### AVAILABLE DATA
>>>
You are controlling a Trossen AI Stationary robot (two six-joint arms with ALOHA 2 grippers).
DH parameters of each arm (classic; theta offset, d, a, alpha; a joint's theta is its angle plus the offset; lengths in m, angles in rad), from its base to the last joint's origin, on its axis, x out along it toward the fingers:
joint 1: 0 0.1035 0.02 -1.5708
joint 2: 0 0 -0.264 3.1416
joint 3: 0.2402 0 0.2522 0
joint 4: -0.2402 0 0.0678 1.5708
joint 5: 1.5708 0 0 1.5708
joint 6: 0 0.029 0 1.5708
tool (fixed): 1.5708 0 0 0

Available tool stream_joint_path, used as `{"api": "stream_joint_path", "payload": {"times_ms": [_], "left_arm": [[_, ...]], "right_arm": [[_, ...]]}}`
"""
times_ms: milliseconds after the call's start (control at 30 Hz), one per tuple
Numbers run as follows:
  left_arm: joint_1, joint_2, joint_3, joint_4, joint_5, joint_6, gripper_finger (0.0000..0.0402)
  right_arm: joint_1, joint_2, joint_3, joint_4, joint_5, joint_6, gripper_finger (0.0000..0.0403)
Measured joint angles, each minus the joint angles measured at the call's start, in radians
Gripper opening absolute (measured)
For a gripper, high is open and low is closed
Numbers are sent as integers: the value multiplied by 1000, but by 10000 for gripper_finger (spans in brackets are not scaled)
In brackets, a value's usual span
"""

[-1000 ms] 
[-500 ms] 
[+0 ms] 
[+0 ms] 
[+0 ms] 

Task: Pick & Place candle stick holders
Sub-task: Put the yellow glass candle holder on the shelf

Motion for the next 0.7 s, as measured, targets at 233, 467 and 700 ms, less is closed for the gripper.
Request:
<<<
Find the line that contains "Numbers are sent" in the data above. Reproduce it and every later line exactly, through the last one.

Numbers are sent as integers: the value multiplied by 1000, but by 10000 for gripper_finger (spans in brackets are not scaled)
In brackets, a value's usual span
"""

[-1000 ms] 
[-500 ms] 
[+0 ms] 
[+0 ms] 
[+0 ms] 

Task: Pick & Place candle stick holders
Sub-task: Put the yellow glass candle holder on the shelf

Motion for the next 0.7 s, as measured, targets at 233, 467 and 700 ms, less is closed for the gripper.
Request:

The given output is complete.